What is the number of lines below that contain the word "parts"? Respond with that number alone.
•••
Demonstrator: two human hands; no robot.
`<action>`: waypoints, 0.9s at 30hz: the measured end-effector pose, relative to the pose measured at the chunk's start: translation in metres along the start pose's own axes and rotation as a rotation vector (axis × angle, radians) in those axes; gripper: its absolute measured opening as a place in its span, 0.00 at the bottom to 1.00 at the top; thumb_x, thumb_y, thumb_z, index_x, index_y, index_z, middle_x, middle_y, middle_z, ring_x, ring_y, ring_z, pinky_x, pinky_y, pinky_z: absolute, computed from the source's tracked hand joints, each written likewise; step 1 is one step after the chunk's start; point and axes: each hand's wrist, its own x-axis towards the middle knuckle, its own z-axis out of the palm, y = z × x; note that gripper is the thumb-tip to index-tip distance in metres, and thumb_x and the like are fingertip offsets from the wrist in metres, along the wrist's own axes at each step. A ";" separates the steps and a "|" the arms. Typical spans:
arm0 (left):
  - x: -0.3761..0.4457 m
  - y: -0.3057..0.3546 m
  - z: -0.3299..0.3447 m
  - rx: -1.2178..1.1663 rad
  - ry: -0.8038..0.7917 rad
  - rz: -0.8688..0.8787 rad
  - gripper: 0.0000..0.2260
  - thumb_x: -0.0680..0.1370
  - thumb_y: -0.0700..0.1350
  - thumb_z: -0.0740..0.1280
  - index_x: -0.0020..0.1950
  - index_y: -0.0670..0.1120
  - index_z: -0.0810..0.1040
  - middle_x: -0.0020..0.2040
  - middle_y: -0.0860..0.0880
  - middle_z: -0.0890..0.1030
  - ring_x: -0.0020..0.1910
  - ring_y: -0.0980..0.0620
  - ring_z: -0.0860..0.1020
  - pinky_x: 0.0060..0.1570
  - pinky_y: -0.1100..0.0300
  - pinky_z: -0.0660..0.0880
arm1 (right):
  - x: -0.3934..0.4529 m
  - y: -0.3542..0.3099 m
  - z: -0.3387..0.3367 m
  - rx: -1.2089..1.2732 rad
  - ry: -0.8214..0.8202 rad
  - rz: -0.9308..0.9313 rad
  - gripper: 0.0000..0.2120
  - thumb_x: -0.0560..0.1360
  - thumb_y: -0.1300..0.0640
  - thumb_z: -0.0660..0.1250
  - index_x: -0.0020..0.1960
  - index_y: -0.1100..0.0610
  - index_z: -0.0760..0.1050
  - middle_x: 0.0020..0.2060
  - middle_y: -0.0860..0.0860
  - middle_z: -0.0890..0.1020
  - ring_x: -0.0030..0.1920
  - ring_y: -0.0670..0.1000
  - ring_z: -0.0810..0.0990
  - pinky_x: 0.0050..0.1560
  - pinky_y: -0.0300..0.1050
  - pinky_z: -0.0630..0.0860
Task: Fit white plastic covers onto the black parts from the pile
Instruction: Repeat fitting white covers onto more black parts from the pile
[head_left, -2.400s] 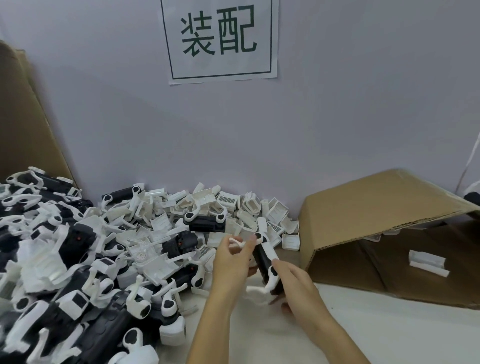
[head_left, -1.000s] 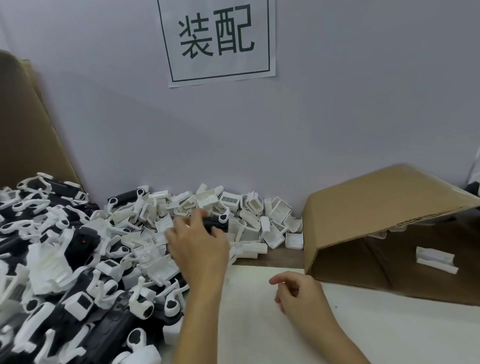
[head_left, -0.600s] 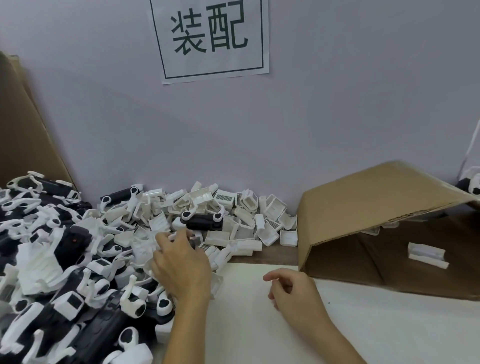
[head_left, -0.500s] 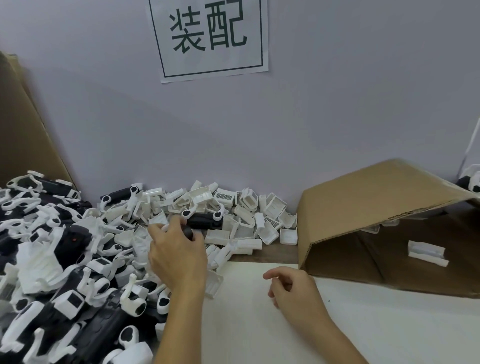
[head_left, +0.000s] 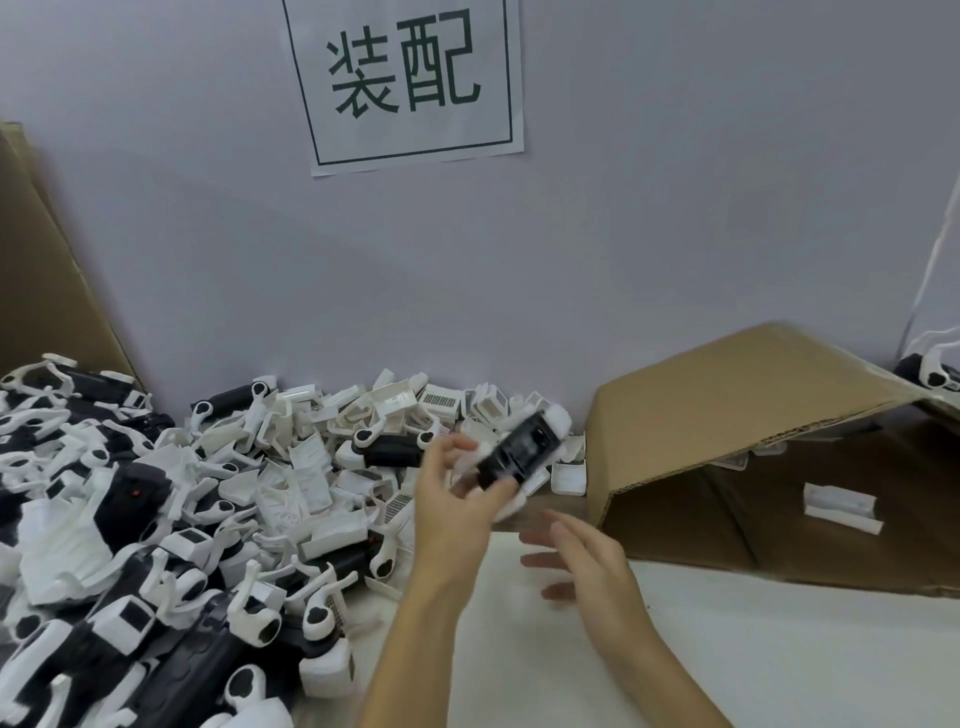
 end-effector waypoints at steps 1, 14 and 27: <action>-0.004 -0.011 0.004 0.000 -0.052 -0.030 0.22 0.70 0.25 0.71 0.54 0.48 0.74 0.54 0.49 0.77 0.42 0.58 0.83 0.39 0.64 0.78 | 0.001 -0.001 -0.001 0.052 -0.005 0.012 0.12 0.85 0.56 0.57 0.57 0.48 0.79 0.48 0.46 0.87 0.48 0.46 0.85 0.45 0.47 0.78; -0.008 -0.039 0.009 -0.053 -0.232 -0.262 0.09 0.81 0.42 0.65 0.45 0.37 0.75 0.36 0.47 0.75 0.37 0.50 0.74 0.46 0.48 0.74 | 0.001 0.010 0.006 -0.236 0.151 -0.361 0.26 0.74 0.58 0.75 0.69 0.47 0.72 0.57 0.42 0.77 0.59 0.39 0.77 0.56 0.37 0.77; -0.004 -0.015 0.017 -0.116 -0.139 -0.284 0.12 0.79 0.50 0.68 0.45 0.44 0.87 0.45 0.44 0.87 0.44 0.51 0.84 0.42 0.62 0.75 | 0.002 0.018 0.006 -0.457 0.202 -0.486 0.36 0.70 0.53 0.75 0.74 0.47 0.62 0.63 0.36 0.68 0.64 0.38 0.69 0.59 0.29 0.68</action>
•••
SOLUTION TO THIS PROBLEM: 2